* [Work request]: Repeat the listing word for word, but skip any pictures.

━━━━━ Provided material

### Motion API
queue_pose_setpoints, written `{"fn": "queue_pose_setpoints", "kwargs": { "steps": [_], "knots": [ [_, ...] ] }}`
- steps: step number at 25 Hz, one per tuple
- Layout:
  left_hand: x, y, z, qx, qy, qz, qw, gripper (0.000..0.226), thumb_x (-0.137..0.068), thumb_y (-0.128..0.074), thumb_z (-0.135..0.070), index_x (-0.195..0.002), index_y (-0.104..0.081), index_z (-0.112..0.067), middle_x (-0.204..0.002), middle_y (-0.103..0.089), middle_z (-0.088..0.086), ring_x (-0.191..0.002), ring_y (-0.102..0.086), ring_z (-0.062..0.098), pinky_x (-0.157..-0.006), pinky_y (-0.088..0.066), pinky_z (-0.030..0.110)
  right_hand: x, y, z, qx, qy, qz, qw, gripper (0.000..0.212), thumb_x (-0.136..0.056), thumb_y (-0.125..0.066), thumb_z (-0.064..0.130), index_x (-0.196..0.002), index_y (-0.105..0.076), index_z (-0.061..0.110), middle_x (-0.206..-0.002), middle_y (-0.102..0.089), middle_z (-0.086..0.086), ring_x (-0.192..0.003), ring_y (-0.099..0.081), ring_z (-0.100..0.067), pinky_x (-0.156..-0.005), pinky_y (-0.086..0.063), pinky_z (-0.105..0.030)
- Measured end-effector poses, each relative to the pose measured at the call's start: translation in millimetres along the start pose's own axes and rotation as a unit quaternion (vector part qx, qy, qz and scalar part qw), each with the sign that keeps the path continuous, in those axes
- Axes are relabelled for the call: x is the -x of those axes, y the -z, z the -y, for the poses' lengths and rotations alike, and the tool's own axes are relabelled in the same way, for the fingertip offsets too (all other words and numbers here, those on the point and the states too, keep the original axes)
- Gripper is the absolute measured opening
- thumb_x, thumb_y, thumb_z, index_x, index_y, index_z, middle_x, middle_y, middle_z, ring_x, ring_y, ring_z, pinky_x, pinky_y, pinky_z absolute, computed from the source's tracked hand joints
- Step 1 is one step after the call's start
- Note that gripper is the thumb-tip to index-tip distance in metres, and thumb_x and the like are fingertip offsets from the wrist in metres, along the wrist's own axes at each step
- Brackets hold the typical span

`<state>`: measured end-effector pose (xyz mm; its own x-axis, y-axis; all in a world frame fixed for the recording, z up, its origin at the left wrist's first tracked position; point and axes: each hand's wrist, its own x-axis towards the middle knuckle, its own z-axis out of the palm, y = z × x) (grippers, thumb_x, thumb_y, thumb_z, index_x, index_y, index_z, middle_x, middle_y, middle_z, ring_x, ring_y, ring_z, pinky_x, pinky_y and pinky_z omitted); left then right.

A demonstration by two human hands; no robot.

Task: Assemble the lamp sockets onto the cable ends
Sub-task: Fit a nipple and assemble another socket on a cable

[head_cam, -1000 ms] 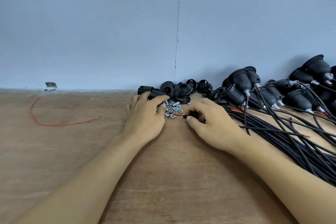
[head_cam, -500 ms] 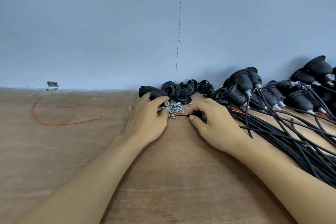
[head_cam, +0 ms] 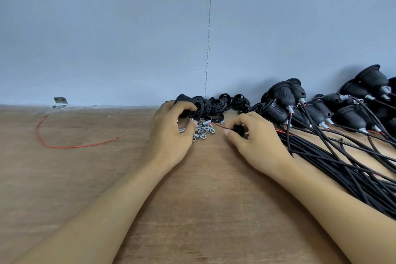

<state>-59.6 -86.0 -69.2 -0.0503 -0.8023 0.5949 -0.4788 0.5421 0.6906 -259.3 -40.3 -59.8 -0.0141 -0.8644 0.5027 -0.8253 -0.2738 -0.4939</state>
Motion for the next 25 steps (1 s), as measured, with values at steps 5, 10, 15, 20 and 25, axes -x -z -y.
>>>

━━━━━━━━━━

* [Worked solution]:
### Motion API
queue_pose_setpoints, written `{"fn": "queue_pose_setpoints", "kwargs": { "steps": [_], "knots": [ [_, ...] ] }}`
- steps: step number at 25 Hz, one per tuple
- Layout:
  left_hand: x, y, z, qx, qy, qz, qw, gripper (0.000..0.226), thumb_x (-0.137..0.068), thumb_y (-0.128..0.074), thumb_z (-0.135..0.070), index_x (-0.195..0.002), index_y (-0.104..0.081), index_z (-0.112..0.067), middle_x (-0.204..0.002), middle_y (-0.103..0.089), middle_z (-0.088..0.086), ring_x (-0.191..0.002), ring_y (-0.102..0.086), ring_z (-0.062..0.098), pinky_x (-0.157..-0.006), pinky_y (-0.088..0.066), pinky_z (-0.030..0.110)
  right_hand: x, y, z, qx, qy, qz, qw, gripper (0.000..0.212), thumb_x (-0.136..0.056), thumb_y (-0.125..0.066), thumb_z (-0.064..0.130), index_x (-0.196..0.002), index_y (-0.105..0.076), index_z (-0.061..0.110), middle_x (-0.206..-0.002), middle_y (-0.102..0.089), middle_z (-0.086..0.086), ring_x (-0.192..0.003), ring_y (-0.099..0.081), ring_z (-0.100..0.067), pinky_x (-0.156..-0.005), pinky_y (-0.086..0.063), pinky_z (-0.105..0.030)
- Measured end-effector poses, each relative to the pose measured at the call's start: translation in millimetres along the start pose's own axes and rotation as a unit quaternion (vector part qx, qy, qz and scalar part qw), each with the sign that keeps the path continuous, in those axes
- Axes are relabelled for the call: x is the -x of those axes, y the -z, z the -y, for the poses' lengths and rotations alike, and the tool's own axes are relabelled in the same way, for the fingertip offsets too (all other words and numbers here, those on the point and the states too, keep the original axes)
- Gripper is the absolute measured opening
- thumb_x, thumb_y, thumb_z, index_x, index_y, index_z, middle_x, middle_y, middle_z, ring_x, ring_y, ring_z, pinky_x, pinky_y, pinky_z absolute, computed from the source's tracked hand joints
- Step 1 is one step after the call's start
- Note that gripper is the thumb-tip to index-tip distance in metres, and thumb_x and the like are fingertip offsets from the wrist in metres, along the wrist's own axes at each step
- Brackets hold the typical span

`<state>`: measured end-effector pose (xyz mm; its own x-axis, y-axis; all in a world frame fixed for the recording, z up, its origin at the left wrist's first tracked position; point and axes: each hand's wrist, its own x-axis towards the middle knuckle, its own z-axis out of the palm, y = z × x) (grippers, thumb_x, thumb_y, thumb_z, index_x, index_y, index_z, middle_x, middle_y, middle_z, ring_x, ring_y, ring_z, pinky_x, pinky_y and pinky_z omitted); left then right.

A demonstration by two human hands; no robot.

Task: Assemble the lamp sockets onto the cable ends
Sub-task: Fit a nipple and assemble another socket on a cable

[head_cam, -1000 ms] 
[head_cam, -500 ms] 
[head_cam, +0 ms] 

<state>-59.6 -86.0 -69.2 -0.0503 -0.8023 0.5949 -0.4788 0.5421 0.6906 -259.3 -40.3 -59.8 -0.0141 -0.8644 0.5027 -0.8253 -0.2738 -0.4939</state>
Motion for the next 25 steps (1 s), as measured, with values at steps 5, 10, 15, 20 and 25, axes -x -z -y.
>>>

This completes the exercise.